Bu makineli tüfek yalnızca 6,5 ​​kg ağırlığındaydı ve atış hızı dakikada 2400 mermiydi. Bu arada, o zamanın hiçbir piyade makineli tüfeği böyle bir ateş hızına sahip olamazdı. Ancak bu değişiklik çok geç ortaya çıktı ve Wehrmacht'ta hizmette değildi.

PzB-39 ve Panzerschrek

PzB-39 1938'de geliştirildi. İkinci Dünya Savaşı'nın bu silahları, ilk aşamada takozlarla, tanklarla ve kurşun geçirmez zırhlı zırhlı araçlarla savaşmak için göreceli bir başarıyla kullanıldı. Ağır zırhlı B-1'lere, İngiliz Matilda'lara ve Churchill'lere, Sovyet T-34'lere ve KV'lere karşı bu silah ya etkisizdi ya da tamamen işe yaramazdı. Sonuç olarak, kısa süre sonra değiştirildi tanksavar bombaatarları ve roket güdümlü tanksavar tüfekleri “Pantsershrek”, “Ofenror” ve ünlü “Faustpatrons”. PzB-39, 7,92 mm'lik bir kartuş kullandı. Atış menzili 100 metreydi, delme yeteneği 35 mm zırhı "delmeyi" mümkün kıldı.

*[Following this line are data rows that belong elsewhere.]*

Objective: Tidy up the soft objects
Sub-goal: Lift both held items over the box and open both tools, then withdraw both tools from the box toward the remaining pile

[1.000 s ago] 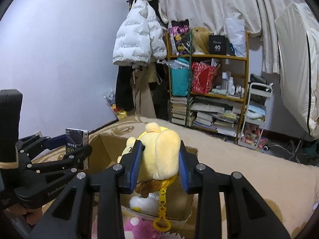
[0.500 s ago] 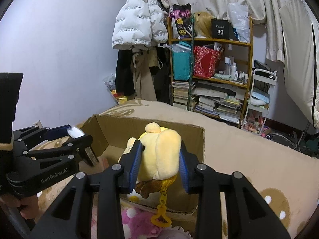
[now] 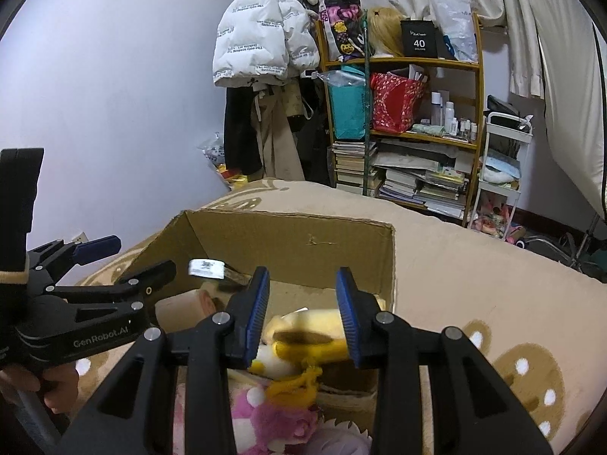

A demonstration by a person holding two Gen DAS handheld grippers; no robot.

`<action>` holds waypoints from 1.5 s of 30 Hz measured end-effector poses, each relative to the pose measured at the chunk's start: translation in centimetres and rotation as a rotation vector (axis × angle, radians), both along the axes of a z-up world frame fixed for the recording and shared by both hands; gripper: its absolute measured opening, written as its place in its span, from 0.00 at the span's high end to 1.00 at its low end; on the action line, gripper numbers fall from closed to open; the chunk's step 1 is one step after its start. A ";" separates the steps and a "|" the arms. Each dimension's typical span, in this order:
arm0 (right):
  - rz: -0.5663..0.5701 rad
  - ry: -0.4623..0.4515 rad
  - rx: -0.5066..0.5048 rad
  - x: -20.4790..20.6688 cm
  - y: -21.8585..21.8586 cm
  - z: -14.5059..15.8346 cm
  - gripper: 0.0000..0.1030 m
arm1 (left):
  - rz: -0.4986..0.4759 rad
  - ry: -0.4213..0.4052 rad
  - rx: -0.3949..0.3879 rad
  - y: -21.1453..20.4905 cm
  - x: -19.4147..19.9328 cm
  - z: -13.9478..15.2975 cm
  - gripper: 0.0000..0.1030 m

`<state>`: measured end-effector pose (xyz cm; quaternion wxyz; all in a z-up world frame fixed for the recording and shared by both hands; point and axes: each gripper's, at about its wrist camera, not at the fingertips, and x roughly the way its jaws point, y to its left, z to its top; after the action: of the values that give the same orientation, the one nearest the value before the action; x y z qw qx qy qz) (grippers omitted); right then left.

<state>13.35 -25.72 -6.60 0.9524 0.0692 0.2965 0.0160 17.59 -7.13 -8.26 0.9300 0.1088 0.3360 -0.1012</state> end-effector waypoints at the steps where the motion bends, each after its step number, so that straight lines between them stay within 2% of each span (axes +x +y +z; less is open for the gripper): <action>1: 0.003 -0.001 0.002 -0.1 0.0 0.1 0.63 | 0.004 0.001 0.009 0.0 -0.1 0.1 0.18; 5: 0.040 0.009 0.039 -0.5 -0.2 0.9 0.51 | 0.018 0.011 0.005 0.6 -0.5 0.7 0.12; 7: 0.033 0.004 0.027 -0.9 -0.2 1.6 0.48 | 0.026 0.013 0.004 0.9 -0.9 1.1 0.09; 11: 0.027 -0.007 0.046 -1.9 -0.4 2.6 0.32 | 0.035 -0.004 0.017 1.5 -1.8 1.7 0.04; 12: 0.025 -0.008 0.044 -2.1 -0.4 2.7 0.30 | 0.036 -0.006 0.016 1.7 -2.1 1.9 0.04; 17: 0.014 0.000 0.023 -3.6 -0.5 3.7 0.07 | 0.046 0.011 -0.005 2.6 -3.5 2.6 0.03; 19: 0.010 -0.002 0.030 -4.3 -0.7 4.1 0.03 | 0.048 0.013 -0.002 2.8 -4.2 2.9 0.02; 24: 0.004 -0.001 0.018 -5.8 -0.7 4.8 0.01 | 0.051 0.032 0.033 2.7 -5.6 3.1 0.02; 31: -0.016 0.011 0.022 -8.1 -0.6 5.5 0.01 | 0.035 0.081 0.019 2.7 -7.7 3.3 0.02; 37: -0.025 0.063 0.008 -9.7 -0.2 5.2 0.01 | 0.042 0.143 -0.003 3.5 -9.0 3.2 0.02; 45: -0.012 0.148 0.010 -11.5 1.0 3.4 0.01 | 0.029 0.215 -0.034 3.9 -10.0 2.7 0.02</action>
<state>1.80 -24.76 -3.20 0.9277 0.0768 0.3654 0.0064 7.64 -3.22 -5.52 0.8917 0.0763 0.4338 -0.1044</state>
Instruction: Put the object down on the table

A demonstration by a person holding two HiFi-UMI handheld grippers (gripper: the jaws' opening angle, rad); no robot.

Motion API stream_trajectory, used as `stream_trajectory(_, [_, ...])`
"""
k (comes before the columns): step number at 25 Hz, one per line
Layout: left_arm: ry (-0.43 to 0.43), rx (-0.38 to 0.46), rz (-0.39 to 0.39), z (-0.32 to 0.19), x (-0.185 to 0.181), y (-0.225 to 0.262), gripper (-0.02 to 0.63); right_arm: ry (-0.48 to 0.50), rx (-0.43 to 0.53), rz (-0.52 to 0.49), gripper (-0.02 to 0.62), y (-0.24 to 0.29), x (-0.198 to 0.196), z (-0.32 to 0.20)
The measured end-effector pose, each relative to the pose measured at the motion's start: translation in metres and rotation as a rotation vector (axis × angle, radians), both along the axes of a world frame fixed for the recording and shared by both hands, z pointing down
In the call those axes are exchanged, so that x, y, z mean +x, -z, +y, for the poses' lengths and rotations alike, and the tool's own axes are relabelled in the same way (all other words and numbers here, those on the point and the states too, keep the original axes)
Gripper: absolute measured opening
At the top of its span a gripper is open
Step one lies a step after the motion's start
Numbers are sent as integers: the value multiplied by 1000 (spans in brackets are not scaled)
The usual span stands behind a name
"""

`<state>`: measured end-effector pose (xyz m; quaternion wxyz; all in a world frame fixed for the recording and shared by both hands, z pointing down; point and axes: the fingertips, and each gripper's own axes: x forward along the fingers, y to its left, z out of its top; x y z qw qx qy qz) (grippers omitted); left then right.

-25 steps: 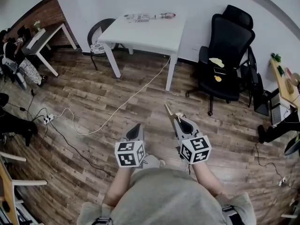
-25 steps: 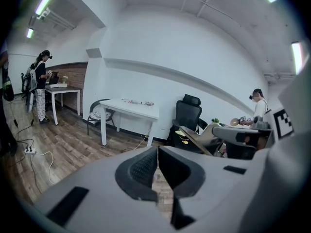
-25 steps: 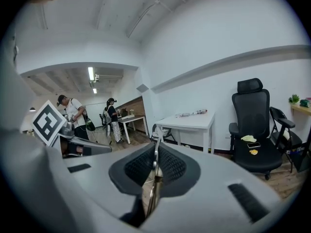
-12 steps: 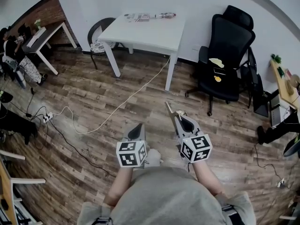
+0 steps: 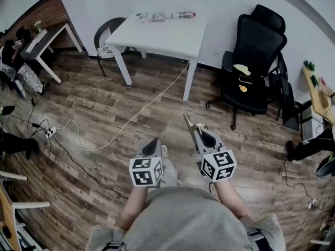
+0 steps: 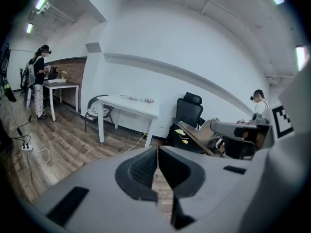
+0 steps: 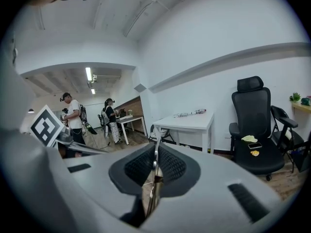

"Panzerschrek". Bu Alman hafif tanksavar silahı, Amerikan Bazuka roket silahının değiştirilmiş bir kopyasıdır. Alman tasarımcılar onu, atıcıyı el bombası ağzından çıkan sıcak gazlardan koruyan bir kalkanla donattılar. Motorlu tüfek alaylarının tanksavar şirketlerine öncelikli olarak bu silahlar tedarik edildi. tank bölümleri. Roket silahları son derece güçlü silahlardı. “Panzerschrekler” grup kullanımına yönelik silahlardı ve üç kişiden oluşan bir bakım ekibi vardı. Çok karmaşık olduklarından kullanımları hesaplamalar konusunda özel eğitim gerektiriyordu. 1943-1944'te toplamda 314 bin adet bu tür silah ve bunlar için iki milyondan fazla roket güdümlü el bombası üretildi.

El bombası fırlatıcıları: “Faustpatron” ve “Panzerfaust”

İkinci Dünya Savaşı'nın ilk yılları, tanksavar tüfeklerinin verilen görevlerle baş edemediğini gösterdi, bu nedenle Alman ordusu, piyadeleri donatmak için kullanılabilecek, "ateş et ve fırlat" prensibiyle çalışan tanksavar silahları talep etti. Tek kullanımlık el bombası fırlatıcısının geliştirilmesine 1942 yılında HASAG (baş tasarımcı Langweiler) tarafından başlandı. Ve 1943'te seri üretime geçildi. İlk 500 Faustpatron aynı yılın Ağustos ayında hizmete girdi. Bu tanksavar bombası fırlatıcısının tüm modelleri benzer bir tasarıma sahipti: bir namludan (düz delikli dikişsiz bir tüp) ve aşırı kalibreli bir el bombasından oluşuyordu. Darbe mekanizması ve nişan cihazı namlunun dış yüzeyine kaynaklanmıştır.

Panzerfaust, savaşın sonunda geliştirilen Faustpatron'un en güçlü modifikasyonlarından biridir. Atış menzili 150 m, zırh delişi ise 280-320 mm idi. Panzerfaust yeniden kullanılabilen bir silahtı. El bombası fırlatıcısının namlusu, tetik mekanizmasını barındıran bir tabanca kabzasıyla donatılmıştır; itici yük namluya yerleştirildi. Ayrıca tasarımcılar el bombasının uçuş hızını artırmayı başardılar. Toplamda, savaş yıllarında tüm modifikasyonlardan sekiz milyondan fazla el bombası fırlatıcı üretildi. Bu tür silahlar önemli kayıplara neden oldu Sovyet tankları. Böylece, Berlin'in eteklerindeki savaşlarda zırhlı araçların yaklaşık yüzde 30'u ve Alman başkentindeki sokak savaşlarında -% 70'i devre dışı bırakıldı.

Çözüm

İkinci Dünya Savaşı, dünya da dahil olmak üzere küçük silahlar, gelişimi ve kullanım taktikleri üzerinde önemli bir etkiye sahipti. Sonuçlara dayanarak, en modern silahların yaratılmasına rağmen küçük silah birimlerinin rolünün azalmadığı sonucuna varabiliriz. O yıllarda silah kullanma konusunda biriken deneyim bugün hala geçerlidir. Aslında küçük silahların geliştirilmesinin ve iyileştirilmesinin temeli oldu.